Rubbernecking

two girls in the snow with a snowball

A line can be straight, or the street, but the human heart, oh no, it's curved like a road through mountains.
- Tennessee Williams

April brings back my sister Heather. She arrived on April 7th, 1959, and left on October 17th, 2014. We were born six years and one month apart to the day and for me, April belongs to her.

I know better than to love Texas in the spring. Spring belongs to those who earn it -- those who endure winter, worked with, and against snow, or suffer through the prevailing virus, the incessant wind, and cold. And yet there is nothing like central Texas in bloom, flanked by a temperature that seduces everyone into forgetting about the scorch to come.

When I lived in New York I had an annual pilgrimage. I would leave late winter in New York and fly to springtime Austin to visit my sister and her family. I would take a cab from the airport and watch a city at ease out of the open window. Everyone would be in flip flops and t-shirts with coy slogans underscoring their hipness and intellect. Most would be cruising around on bikes. No one ever seemed to be rushing.

One year as I pulled up to her house, I spotted a pristine, white 1976 Oldsmobile Cutlass convertible hunkered at the curb. I knew right away it was hers. Heather was not prone to impulse purchases. She approached any material indulgence with judgment, guilt, and anxiety, part of her inheritance from some dour Dutch or Scottish ancestor. She clucked over conspicuous consumption like some Depression-era housewife, her disapproval broadcasted, as it always was, by her crossed arms and furrowed brow. “So no red Mustang?” I asked as she came outside to greet me. A 1963 red Mustang had always been her come hither car of choice. Mine was a 1965 convertible red Corvette.

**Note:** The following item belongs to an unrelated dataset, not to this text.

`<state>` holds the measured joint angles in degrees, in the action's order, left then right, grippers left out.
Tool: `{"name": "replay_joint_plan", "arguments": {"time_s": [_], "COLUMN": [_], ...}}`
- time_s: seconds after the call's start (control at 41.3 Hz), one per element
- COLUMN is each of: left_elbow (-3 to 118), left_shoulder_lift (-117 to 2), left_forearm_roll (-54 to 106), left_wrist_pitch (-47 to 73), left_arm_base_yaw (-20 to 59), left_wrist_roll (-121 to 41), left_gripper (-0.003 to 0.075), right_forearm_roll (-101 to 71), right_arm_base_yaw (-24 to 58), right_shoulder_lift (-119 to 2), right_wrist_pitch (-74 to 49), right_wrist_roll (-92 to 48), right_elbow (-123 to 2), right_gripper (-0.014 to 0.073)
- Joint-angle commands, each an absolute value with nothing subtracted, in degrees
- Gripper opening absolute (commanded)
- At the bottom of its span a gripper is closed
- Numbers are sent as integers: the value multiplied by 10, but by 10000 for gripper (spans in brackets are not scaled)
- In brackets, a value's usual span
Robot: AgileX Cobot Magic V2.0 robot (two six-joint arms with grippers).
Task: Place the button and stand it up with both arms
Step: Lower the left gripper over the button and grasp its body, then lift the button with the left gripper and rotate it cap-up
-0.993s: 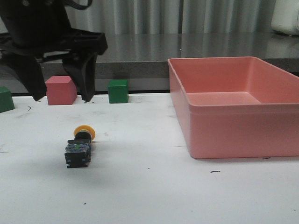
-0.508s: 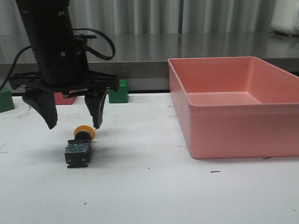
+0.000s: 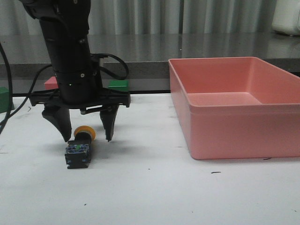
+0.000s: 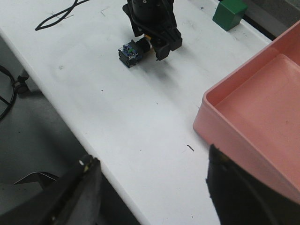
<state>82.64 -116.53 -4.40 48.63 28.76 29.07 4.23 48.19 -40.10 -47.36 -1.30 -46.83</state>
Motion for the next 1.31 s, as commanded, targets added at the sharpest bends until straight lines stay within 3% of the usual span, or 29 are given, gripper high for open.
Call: {"name": "replay_joint_plan", "arguments": {"time_s": [0.0, 0.169, 0.387, 1.041, 1.283], "left_elbow": [843, 843, 843, 843, 849], "left_shoulder_lift": [-1140, -1142, -1142, -1157, -1157], "left_forearm_roll": [-39, -33, -28, -7, -5], "left_wrist_pitch": [480, 479, 496, 525, 521], "left_arm_base_yaw": [281, 279, 270, 268, 272], "left_wrist_roll": [300, 300, 300, 286, 277], "left_gripper": [547, 536, 428, 419, 265], "right_forearm_roll": [44, 44, 44, 44, 44], "right_arm_base_yaw": [480, 480, 480, 480, 480], "right_shoulder_lift": [-398, -398, -398, -398, -398], "right_wrist_pitch": [-434, -434, -434, -434, -434], "right_wrist_roll": [-17, -17, -17, -17, -17], "right_elbow": [-482, -482, -482, -482, -482], "right_gripper": [498, 498, 498, 498, 498]}}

“Well. I confess, I got distracted. He caught my eye in the used car lot and, well…”, she trailed off. Trailing off is a family trait. “But -- isn’t he “a hoister” to use your words?” We giggled and went into the house.

two girls in the snow with a snowball
Heather and I


I could picture the seduction scene -- the hundreds of colored triangles strung across a used car lot the size of Delaware somewhere between San Antonio and Austin. Then came the rubberneck, the next exit for a closer inspection. He was large and low, with the solid rear of an offensive lineman. He had the added come-on of two black stripes on his flanks that were, again, so decidedly not my sister. His white leather interior was pinched with white cord at the seams. They went home together.

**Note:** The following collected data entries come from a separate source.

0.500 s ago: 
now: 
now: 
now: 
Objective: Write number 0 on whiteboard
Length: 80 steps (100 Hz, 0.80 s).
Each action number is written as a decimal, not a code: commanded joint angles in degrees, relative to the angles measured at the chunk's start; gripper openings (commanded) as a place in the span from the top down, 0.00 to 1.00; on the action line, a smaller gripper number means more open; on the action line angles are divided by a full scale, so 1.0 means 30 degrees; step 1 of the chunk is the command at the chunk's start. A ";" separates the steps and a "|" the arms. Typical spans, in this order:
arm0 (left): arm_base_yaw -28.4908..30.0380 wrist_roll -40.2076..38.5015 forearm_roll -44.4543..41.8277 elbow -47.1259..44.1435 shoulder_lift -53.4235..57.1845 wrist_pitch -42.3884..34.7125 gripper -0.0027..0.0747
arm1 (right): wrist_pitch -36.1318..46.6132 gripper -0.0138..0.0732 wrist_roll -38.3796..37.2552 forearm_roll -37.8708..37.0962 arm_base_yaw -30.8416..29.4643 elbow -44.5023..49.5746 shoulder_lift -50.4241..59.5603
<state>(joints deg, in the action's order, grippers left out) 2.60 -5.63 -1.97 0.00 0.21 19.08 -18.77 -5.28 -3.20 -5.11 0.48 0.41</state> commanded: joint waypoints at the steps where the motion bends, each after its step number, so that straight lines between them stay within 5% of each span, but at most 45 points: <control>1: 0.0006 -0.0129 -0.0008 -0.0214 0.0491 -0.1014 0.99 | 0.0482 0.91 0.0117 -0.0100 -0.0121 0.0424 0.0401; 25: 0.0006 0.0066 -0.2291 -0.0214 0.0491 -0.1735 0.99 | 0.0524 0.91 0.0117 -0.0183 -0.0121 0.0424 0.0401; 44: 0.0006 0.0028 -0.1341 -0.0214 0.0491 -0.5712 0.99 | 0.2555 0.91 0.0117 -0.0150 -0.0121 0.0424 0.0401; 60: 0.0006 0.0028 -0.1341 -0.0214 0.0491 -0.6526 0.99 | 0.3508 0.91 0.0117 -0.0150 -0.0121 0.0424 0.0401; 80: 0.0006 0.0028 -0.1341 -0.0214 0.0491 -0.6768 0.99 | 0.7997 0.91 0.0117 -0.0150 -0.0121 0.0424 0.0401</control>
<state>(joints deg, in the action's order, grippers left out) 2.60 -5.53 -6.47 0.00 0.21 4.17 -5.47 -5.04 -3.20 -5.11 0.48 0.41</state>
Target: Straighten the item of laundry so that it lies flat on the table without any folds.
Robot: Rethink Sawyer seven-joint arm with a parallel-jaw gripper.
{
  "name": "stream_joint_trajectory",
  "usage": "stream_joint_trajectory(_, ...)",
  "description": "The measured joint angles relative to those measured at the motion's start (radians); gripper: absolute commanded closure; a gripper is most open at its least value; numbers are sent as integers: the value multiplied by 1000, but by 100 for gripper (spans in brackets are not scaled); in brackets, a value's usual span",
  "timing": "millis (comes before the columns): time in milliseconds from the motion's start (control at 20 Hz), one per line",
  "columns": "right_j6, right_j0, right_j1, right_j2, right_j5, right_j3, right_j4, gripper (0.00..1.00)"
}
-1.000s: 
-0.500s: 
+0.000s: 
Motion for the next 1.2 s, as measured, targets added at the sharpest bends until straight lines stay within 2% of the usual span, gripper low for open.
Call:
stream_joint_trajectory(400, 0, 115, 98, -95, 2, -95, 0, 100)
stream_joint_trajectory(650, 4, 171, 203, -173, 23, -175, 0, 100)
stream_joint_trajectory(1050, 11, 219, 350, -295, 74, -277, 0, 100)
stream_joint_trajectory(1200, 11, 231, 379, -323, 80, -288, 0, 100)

The top was down, and the car was filling up with saffron-colored pollen shaped like small whips. He was an automotive gigolo of the first order.

On the last day of my visit, we went for a ride. We purred along, turning onto Austin’s circular 360, and watched the needle easily sweep to ninety-five, and then back down again. We slowed to gawk at the Texas bluebonnets and paintbrush before exiting the highway to spin back into town. Then came the postage size yards blooming with lurid azaleas, lantana, verbena, and vigorous daylilies in front of the small, sweet clapboard houses. The mimosa trees looked as soft as the air around us.

I felt a tug of connection to my home state, buoyed by the struts of a sexy muscle car, the romance of the road, and a shared groundedness with my older sister. We were cranking Michael Jackson, improvising dance moves to "Billie Jean" in our seats, and laughing so hard I started to hiccup. We were those teenagers who kept cranking the volume, public tranquility be damned. When Heather pulled over to let me drive, I slid over and let my foot get heavy.

A car like this turns law into mere suggestion. We fell into the speed, preening like showgirls as the wind whipped our hair to new heights. It did not take long to get pulled over. The cop who inspected my out-of-state license gave us the obligatory lecture about hauling ass through a residential area. But he could barely contain his admiration for the souped-up Cutlass and chuckled conspiratorially as we explained that we were sisters stealing time alone, and did he understand what that felt like?

He let us flirt our way out of a ticket with a stern warning and then we floated away. But the spell had begun to fade and I turned the white bullet around and headed west to her house. We returned to her toddler and preschooler, her waiting husband, an unprepared dinner, and other details of traditional domestic life. The next day she took me to the airport in a sensible car. The one with the car seats, sippy cups, and pacifiers (or chupos if we’re talking Texan) rolling around on the floor, the upholstery grainy with crumbs. My niece and nephew were strapped in like stoic astronauts.

I flew home to the freedom I would take for granted until I had children of my own. She sold the Cutlass before her third child arrived. "It‘s just not practical and family-friendly," she told me. "It was a silly indulgence." So she bought a Suburban, the carpool vehicle of choice. Shortly before she died, she asked me if I remembered that car, that day, and our stolen freedom. Did I ever.